### WHAT TO PRODUCE:
Within the records below, find each line with the word "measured" and copy it out.

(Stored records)
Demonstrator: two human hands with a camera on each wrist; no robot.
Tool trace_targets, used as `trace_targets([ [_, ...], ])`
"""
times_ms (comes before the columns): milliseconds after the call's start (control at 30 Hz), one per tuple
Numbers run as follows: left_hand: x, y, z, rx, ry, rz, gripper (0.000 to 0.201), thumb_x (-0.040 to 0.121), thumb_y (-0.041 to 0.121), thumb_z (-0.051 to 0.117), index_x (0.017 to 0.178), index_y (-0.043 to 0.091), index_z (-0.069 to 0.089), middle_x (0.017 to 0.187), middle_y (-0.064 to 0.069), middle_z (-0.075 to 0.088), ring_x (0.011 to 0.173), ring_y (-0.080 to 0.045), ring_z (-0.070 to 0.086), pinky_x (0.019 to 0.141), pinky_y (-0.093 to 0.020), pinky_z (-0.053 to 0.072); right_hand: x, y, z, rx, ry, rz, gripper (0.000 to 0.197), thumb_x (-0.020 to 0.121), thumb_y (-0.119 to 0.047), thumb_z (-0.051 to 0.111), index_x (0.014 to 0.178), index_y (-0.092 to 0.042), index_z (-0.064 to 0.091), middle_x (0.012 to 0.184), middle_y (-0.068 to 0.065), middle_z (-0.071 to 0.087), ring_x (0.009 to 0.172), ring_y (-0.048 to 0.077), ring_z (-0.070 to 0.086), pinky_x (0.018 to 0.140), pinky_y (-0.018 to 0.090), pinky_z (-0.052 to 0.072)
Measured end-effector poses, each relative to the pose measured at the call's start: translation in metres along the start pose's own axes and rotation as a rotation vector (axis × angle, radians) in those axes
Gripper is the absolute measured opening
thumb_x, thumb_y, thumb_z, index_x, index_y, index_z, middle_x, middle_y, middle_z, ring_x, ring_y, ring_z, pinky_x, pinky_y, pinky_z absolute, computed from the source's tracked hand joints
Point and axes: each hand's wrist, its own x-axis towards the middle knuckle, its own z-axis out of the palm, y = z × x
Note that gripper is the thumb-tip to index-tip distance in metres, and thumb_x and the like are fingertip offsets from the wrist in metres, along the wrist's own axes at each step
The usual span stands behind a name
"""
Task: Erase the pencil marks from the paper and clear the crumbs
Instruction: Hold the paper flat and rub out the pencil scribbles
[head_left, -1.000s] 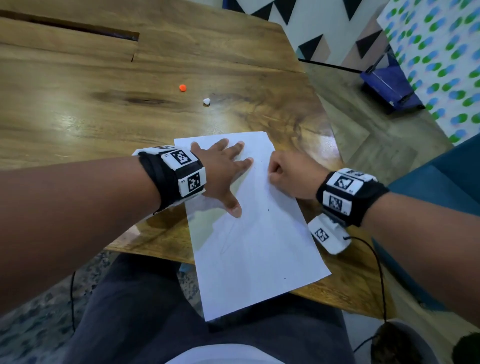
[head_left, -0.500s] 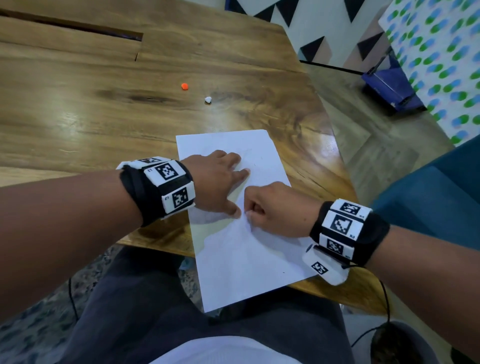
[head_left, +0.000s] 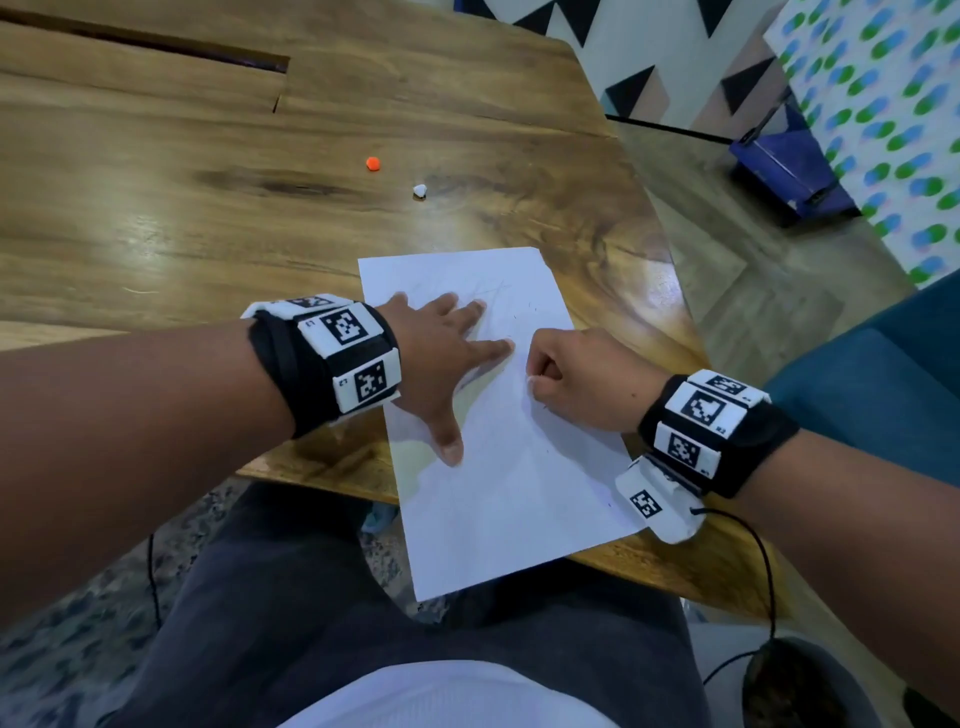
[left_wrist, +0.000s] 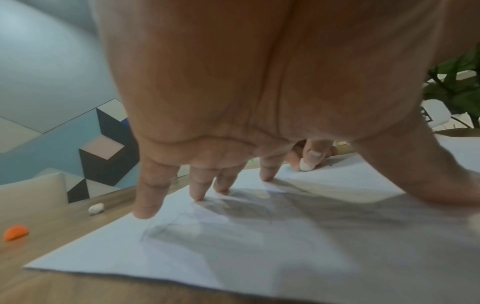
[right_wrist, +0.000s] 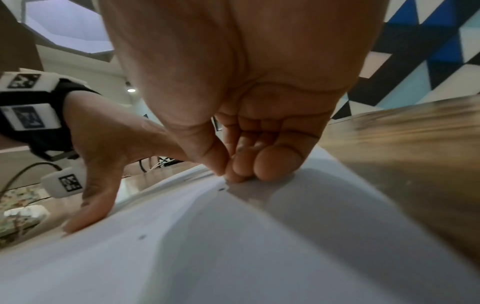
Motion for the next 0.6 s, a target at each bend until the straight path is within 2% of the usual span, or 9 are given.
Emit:
trace_targets([
  [67,0.002,-0.001,-0.005,0.027,-0.013,-0.005,0.141,0.051,0.088,0.074,0.156,0.048,-0.013,0.17,-0.005,-0.016,0.157,-0.03,-0.011,0.119,-0.068,0.013,0.006,0.005,-0.005,-0.017,0.037,0.045,0.005,0.088,-0.022,0.053,0.086,-0.02,0.058,0.08,-0.005,0.064,0.08,0.018,0.061,0.07,0.035,0.054],
  [167,0.005,-0.001,-0.007,0.044,-0.024,-0.008,0.142,0.052,0.086,0.075,0.156,0.047,-0.014,0.17,-0.007,-0.017,0.157,-0.03,-0.009,0.119,-0.066,0.019,0.008,0.007,-0.008,-0.044,0.058,0.06,0.006,0.088,-0.023,0.052,0.087,-0.019,0.057,0.081,-0.002,0.064,0.081,0.02,0.061,0.071,0.038,0.054],
  [300,0.006,0.0,-0.006,0.039,-0.043,-0.011,0.143,0.054,0.083,0.077,0.156,0.046,-0.016,0.169,-0.006,-0.022,0.157,-0.03,-0.012,0.116,-0.063,0.029,-0.014,-0.016,0.01,-0.095,-0.079,-0.089,0.007,0.089,-0.028,0.051,0.09,-0.022,0.054,0.08,-0.002,0.062,0.075,0.022,0.059,0.067,0.038,0.053],
  [400,0.007,0.0,-0.004,0.029,-0.055,-0.015,0.144,0.054,0.082,0.078,0.156,0.047,-0.017,0.168,-0.005,-0.024,0.157,-0.029,-0.014,0.115,-0.062,0.031,-0.022,-0.028,0.019,-0.087,-0.163,-0.174,0.007,0.09,-0.029,0.05,0.09,-0.023,0.053,0.081,-0.001,0.062,0.075,0.022,0.06,0.065,0.038,0.052],
  [600,0.008,-0.001,-0.003,0.015,-0.065,-0.016,0.144,0.054,0.082,0.077,0.155,0.047,-0.019,0.167,-0.004,-0.027,0.156,-0.029,-0.017,0.115,-0.064,0.032,0.01,-0.002,-0.007,-0.078,0.026,0.016,0.005,0.088,-0.022,0.052,0.087,-0.019,0.056,0.082,0.001,0.064,0.082,0.025,0.061,0.073,0.042,0.055],
])
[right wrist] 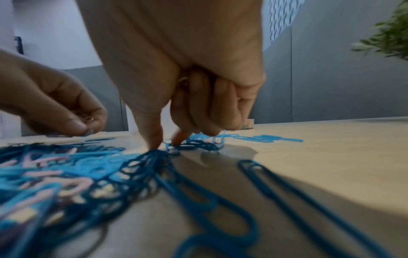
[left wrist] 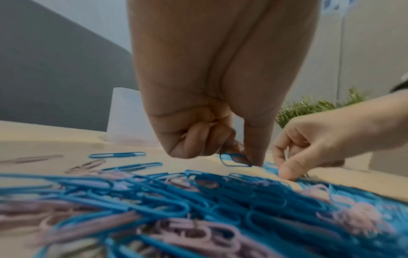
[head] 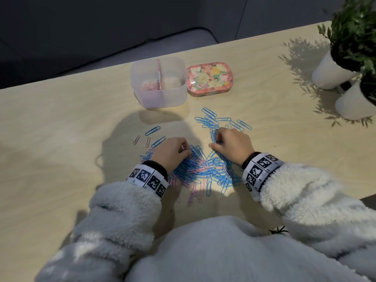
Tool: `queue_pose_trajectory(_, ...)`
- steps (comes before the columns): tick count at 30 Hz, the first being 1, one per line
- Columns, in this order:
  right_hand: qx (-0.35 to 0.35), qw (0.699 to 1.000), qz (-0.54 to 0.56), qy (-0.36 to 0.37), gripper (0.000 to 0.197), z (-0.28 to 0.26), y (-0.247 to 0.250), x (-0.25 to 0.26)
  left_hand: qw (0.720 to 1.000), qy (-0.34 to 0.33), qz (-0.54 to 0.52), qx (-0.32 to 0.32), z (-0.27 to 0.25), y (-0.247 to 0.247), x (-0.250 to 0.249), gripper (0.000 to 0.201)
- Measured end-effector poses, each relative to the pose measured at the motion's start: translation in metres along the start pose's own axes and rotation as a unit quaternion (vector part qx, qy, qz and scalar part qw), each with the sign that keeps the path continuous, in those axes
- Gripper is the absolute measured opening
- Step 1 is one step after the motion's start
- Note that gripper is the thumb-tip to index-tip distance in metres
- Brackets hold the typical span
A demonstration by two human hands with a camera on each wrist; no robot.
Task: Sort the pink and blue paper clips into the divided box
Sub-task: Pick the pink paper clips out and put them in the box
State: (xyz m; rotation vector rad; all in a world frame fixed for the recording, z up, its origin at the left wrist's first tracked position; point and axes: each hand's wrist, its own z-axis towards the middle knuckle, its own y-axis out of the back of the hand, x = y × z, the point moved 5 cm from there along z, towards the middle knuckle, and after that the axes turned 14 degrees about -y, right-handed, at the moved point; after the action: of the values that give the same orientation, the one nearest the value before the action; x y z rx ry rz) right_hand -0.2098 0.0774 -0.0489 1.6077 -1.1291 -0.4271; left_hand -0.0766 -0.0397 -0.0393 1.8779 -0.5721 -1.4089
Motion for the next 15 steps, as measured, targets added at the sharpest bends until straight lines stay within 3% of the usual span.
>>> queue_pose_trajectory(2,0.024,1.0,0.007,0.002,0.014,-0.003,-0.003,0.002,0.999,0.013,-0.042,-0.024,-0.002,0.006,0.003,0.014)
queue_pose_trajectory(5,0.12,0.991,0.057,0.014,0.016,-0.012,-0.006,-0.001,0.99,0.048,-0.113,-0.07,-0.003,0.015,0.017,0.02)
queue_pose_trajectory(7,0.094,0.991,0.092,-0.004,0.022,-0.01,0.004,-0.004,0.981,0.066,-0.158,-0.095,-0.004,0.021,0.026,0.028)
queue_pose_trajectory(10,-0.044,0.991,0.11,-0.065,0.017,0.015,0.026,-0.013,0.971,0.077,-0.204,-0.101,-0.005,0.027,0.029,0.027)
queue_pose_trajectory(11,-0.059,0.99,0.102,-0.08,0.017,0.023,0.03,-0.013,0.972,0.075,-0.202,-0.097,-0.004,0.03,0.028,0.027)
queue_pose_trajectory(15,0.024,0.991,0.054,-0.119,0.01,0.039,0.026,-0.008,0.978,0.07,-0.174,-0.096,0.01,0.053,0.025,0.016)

### THE ANSWER:
Measured end-effector poses, each relative to the pose measured at the call's start: translation in metres along the start pose's own axes and rotation as a rotation vector (axis × angle, radians) in those axes
Gripper is the absolute measured opening
- Measured end-effector poses, each relative to the pose measured at the motion's start: translation in metres along the start pose's own axes and rotation as a unit quaternion (vector part qx, qy, qz and scalar part qw), each with the sign that keeps the path continuous, in those axes
- Gripper is the absolute measured opening
Motion for the next 15 steps, as measured, targets added at the sharpest bends until straight lines stay within 3% of the usual span.

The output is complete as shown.